■ Task to carry out
From the entries below, return every line that includes the word "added".

■ Stored items from a collection
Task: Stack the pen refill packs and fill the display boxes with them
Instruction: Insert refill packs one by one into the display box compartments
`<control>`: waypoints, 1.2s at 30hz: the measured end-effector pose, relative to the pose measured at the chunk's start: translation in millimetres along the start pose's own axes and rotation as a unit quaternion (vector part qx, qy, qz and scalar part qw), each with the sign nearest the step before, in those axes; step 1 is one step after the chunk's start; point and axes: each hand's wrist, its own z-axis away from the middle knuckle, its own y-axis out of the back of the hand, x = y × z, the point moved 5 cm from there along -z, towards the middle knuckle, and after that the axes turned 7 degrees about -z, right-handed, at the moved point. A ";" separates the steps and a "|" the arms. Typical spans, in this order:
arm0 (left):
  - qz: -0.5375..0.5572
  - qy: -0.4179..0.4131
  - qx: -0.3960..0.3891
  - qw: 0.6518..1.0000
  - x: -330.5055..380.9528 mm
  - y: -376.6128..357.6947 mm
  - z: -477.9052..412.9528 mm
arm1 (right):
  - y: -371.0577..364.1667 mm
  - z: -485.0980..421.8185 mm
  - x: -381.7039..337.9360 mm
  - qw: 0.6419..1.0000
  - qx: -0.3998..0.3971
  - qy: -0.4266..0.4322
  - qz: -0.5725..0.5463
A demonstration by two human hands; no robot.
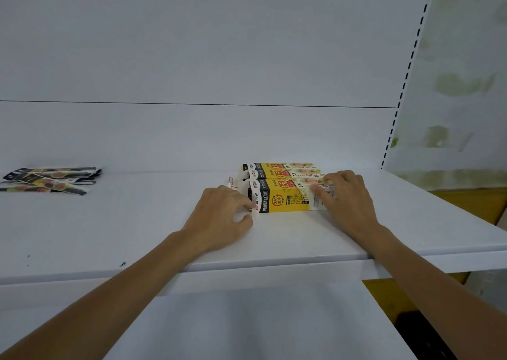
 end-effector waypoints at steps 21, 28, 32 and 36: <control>0.046 0.203 0.022 0.978 -197.0 70.6 126.7 | -109.3 -8.4 -287.9 0.947 -0.071 0.231 -0.211; 0.035 0.268 0.023 0.963 -315.0 108.3 192.4 | -199.1 10.0 -389.9 0.931 -0.180 0.226 -0.222; 0.033 0.285 0.003 0.958 -383.6 120.1 211.7 | -245.6 4.4 -413.2 0.937 -0.252 0.159 -0.184; 0.054 0.288 -0.014 0.956 -438.8 120.8 211.2 | -266.5 -12.8 -429.5 0.944 -0.266 0.125 -0.148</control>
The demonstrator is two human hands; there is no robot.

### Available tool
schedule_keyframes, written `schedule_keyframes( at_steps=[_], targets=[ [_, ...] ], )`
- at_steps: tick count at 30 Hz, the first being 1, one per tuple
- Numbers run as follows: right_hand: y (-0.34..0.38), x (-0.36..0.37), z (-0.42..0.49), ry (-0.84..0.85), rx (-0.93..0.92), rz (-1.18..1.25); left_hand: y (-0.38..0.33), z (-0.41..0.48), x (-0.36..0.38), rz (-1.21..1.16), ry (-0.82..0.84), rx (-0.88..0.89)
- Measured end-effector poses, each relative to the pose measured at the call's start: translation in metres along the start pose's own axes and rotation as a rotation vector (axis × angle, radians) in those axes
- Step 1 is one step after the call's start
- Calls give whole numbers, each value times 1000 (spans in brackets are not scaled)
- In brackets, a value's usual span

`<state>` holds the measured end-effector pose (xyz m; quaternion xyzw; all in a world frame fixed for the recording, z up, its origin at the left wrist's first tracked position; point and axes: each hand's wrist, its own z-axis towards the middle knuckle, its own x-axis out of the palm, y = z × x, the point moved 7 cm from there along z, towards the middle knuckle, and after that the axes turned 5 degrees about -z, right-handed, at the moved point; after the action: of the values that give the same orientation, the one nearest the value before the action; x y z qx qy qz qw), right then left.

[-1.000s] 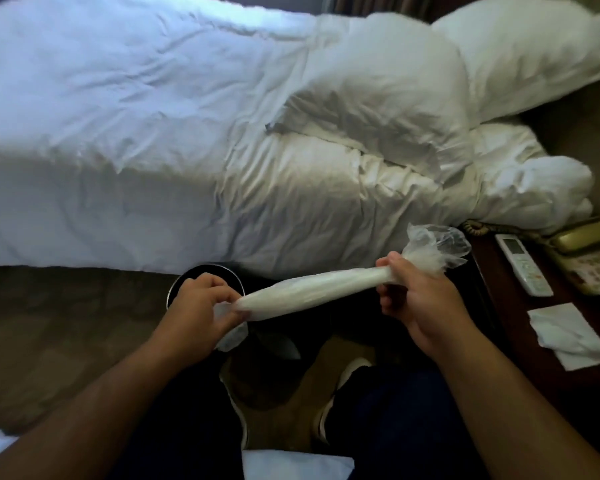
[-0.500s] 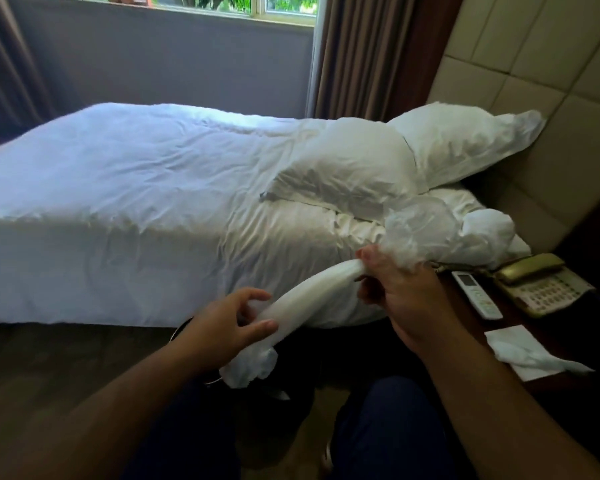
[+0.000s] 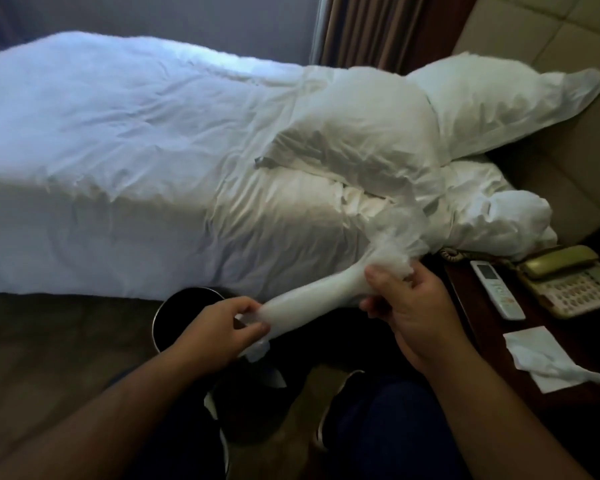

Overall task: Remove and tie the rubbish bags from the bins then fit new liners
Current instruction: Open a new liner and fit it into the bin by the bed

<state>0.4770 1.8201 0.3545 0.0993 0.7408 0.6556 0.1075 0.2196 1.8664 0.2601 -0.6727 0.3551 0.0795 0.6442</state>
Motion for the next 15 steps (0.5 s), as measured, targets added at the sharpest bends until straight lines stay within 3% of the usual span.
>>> schedule_keyframes(
  at_steps=[10, 15],
  targets=[
    [-80, 33, 70, 123, 98, -239, 64, 59, 28, -189, 87, -179],
    [-158, 49, 94, 233, 202, -528, 87, 68, 46, -371, 111, -295]
  ],
)
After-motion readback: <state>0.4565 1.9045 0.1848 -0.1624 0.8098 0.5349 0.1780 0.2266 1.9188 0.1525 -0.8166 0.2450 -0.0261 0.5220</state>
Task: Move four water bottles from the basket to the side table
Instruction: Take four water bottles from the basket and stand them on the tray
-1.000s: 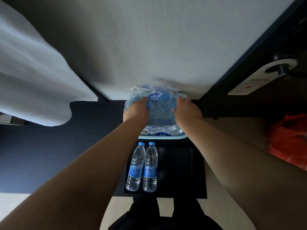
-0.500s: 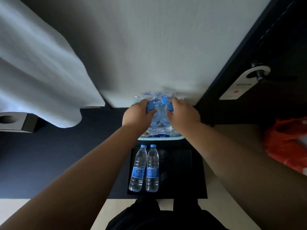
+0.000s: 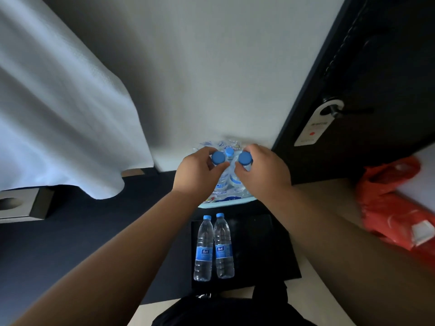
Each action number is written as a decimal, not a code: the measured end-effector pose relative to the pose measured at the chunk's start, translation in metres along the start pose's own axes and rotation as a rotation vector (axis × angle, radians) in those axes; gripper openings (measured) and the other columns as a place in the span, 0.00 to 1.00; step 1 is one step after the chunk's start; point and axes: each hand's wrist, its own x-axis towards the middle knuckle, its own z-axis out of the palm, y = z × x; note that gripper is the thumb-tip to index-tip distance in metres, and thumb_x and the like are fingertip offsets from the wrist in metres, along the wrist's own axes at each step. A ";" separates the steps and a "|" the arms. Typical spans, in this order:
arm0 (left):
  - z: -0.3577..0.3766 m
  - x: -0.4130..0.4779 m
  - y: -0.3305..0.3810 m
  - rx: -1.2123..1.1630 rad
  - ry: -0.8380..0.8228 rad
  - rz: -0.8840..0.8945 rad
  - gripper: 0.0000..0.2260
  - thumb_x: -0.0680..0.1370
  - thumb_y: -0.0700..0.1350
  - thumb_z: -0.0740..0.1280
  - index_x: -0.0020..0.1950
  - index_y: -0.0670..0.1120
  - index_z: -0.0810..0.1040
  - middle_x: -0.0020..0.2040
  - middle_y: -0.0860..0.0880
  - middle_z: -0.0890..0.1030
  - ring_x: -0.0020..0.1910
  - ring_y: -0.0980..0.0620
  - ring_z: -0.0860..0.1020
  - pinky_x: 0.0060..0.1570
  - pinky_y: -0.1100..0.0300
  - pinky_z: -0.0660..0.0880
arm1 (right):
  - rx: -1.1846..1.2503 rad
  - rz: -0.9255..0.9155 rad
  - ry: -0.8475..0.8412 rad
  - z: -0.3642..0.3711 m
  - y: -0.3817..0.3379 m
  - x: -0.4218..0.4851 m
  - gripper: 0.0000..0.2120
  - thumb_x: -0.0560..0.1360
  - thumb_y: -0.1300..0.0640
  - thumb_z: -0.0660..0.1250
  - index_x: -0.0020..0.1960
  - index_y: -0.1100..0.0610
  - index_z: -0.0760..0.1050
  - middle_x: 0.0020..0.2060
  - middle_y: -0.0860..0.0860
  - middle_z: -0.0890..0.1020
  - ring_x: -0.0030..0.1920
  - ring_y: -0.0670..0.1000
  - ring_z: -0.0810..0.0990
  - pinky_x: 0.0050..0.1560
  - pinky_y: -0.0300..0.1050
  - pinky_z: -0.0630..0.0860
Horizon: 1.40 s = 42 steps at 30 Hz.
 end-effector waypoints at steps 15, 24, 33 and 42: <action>0.042 -0.065 -0.001 0.013 -0.227 -0.112 0.11 0.72 0.62 0.73 0.47 0.58 0.79 0.32 0.57 0.78 0.31 0.60 0.76 0.31 0.61 0.72 | -0.010 0.205 -0.242 0.004 0.032 -0.076 0.10 0.74 0.44 0.70 0.43 0.50 0.75 0.38 0.46 0.78 0.37 0.48 0.78 0.39 0.55 0.82; 0.110 -0.103 -0.032 0.050 -0.318 -0.367 0.09 0.73 0.60 0.73 0.44 0.57 0.78 0.35 0.58 0.81 0.36 0.60 0.79 0.38 0.57 0.78 | 0.142 0.312 -0.467 0.049 0.099 -0.111 0.08 0.74 0.51 0.72 0.39 0.52 0.76 0.35 0.48 0.79 0.31 0.46 0.81 0.26 0.39 0.75; 0.170 -0.135 -0.063 0.207 -0.399 -0.511 0.12 0.73 0.62 0.71 0.42 0.56 0.75 0.35 0.57 0.79 0.34 0.58 0.77 0.30 0.60 0.71 | 0.148 0.456 -0.627 0.092 0.143 -0.131 0.05 0.72 0.49 0.73 0.42 0.49 0.78 0.35 0.46 0.82 0.34 0.45 0.81 0.33 0.43 0.78; 0.195 -0.111 -0.088 0.335 -0.318 -0.590 0.18 0.72 0.69 0.68 0.36 0.58 0.68 0.32 0.58 0.76 0.30 0.57 0.75 0.26 0.61 0.64 | 0.089 0.461 -0.695 0.134 0.163 -0.109 0.13 0.77 0.42 0.70 0.53 0.51 0.80 0.42 0.47 0.84 0.41 0.49 0.84 0.37 0.45 0.78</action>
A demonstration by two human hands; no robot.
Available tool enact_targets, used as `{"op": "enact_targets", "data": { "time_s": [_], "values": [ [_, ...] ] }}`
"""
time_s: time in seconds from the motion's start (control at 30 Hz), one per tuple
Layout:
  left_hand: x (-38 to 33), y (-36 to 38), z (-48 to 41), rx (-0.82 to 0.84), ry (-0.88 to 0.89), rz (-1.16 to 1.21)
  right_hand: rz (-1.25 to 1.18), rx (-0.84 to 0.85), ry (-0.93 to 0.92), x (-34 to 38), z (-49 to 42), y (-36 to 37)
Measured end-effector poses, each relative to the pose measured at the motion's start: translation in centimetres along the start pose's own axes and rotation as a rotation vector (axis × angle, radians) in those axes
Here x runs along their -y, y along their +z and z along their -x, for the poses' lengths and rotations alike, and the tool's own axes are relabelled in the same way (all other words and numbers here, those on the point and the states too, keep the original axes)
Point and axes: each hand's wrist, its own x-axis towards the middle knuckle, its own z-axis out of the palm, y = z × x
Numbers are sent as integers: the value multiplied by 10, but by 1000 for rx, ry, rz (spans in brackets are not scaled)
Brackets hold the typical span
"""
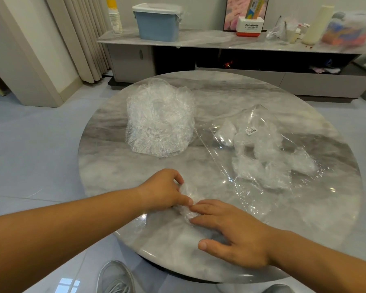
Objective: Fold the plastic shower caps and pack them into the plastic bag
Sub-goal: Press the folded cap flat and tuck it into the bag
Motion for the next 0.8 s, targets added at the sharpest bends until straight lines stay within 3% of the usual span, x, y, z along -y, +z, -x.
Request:
{"op": "enact_targets", "data": {
  "time_s": [0.1,0.3,0.4,0.47,0.53,0.67,0.8],
  "values": [
    [-2,3,0,47,-52,84,-237,-49,89,-1,5,-1],
    [-7,2,5,137,-67,379,-479,-497,335,2,-1,-8],
    [-17,3,8,142,-43,549,-833,-514,588,1,-5,-20],
    [-26,7,10,147,-18,627,-1073,-477,658,0,-3,-27],
    [-34,13,12,163,17,661,-1148,-498,644,1,2,-33],
    [-54,26,17,183,54,702,-925,-586,563,1,18,-41],
    [-74,36,13,162,72,767,-946,-632,431,-3,36,-51]
  ]
}}
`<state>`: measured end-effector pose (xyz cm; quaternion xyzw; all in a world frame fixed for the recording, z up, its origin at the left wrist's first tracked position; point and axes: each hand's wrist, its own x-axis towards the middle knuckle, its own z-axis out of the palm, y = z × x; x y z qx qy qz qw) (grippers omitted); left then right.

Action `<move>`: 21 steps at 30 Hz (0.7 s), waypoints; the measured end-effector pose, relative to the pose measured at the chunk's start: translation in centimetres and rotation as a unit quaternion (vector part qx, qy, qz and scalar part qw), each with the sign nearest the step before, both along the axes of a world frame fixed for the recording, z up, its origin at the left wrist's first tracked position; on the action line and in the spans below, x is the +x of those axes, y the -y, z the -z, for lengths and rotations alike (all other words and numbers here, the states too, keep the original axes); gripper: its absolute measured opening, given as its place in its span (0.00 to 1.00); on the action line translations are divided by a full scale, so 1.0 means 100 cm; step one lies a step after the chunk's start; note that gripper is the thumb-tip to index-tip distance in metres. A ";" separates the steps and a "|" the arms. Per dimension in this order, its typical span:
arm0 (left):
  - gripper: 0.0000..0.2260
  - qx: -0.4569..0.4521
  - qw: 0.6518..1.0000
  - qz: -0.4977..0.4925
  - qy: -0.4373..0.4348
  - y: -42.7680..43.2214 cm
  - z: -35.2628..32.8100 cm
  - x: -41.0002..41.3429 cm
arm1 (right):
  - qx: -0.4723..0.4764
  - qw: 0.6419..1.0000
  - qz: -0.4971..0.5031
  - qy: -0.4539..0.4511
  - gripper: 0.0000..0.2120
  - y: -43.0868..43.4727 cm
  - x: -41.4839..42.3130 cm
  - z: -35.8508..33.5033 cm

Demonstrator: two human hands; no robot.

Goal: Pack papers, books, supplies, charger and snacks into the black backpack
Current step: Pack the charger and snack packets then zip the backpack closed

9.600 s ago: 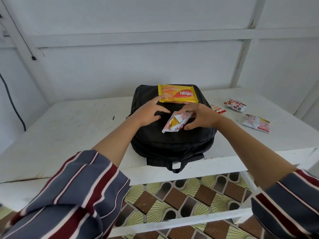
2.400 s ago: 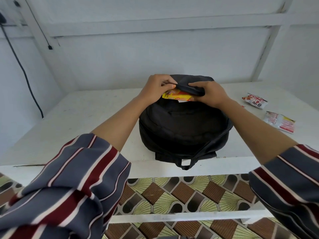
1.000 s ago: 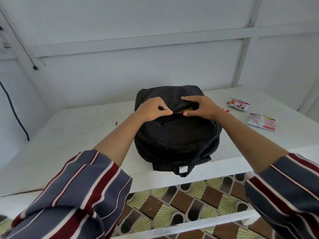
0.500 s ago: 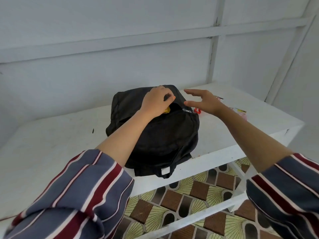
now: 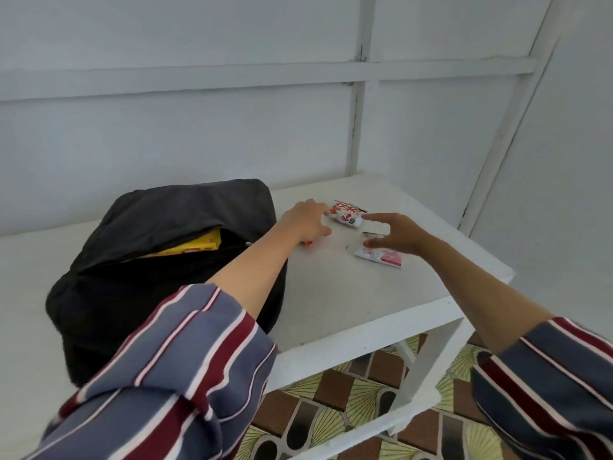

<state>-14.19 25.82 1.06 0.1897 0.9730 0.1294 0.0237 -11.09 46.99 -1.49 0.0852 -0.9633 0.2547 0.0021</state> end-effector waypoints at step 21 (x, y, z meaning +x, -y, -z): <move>0.27 -0.152 0.981 -0.094 0.075 -0.022 0.051 -0.048 | 0.039 0.995 -0.073 0.049 0.34 -0.030 -0.033 0.048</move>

■ Result for this task
Motion for the next 15 steps (0.5 s), as measured, targets added at the sharpest bends until straight lines stay within 3% of the usual span.
Motion for the next 0.8 s, targets added at the sharpest bends until straight lines stay within 3% of the usual span, x, y, z along -y, +z, -x.

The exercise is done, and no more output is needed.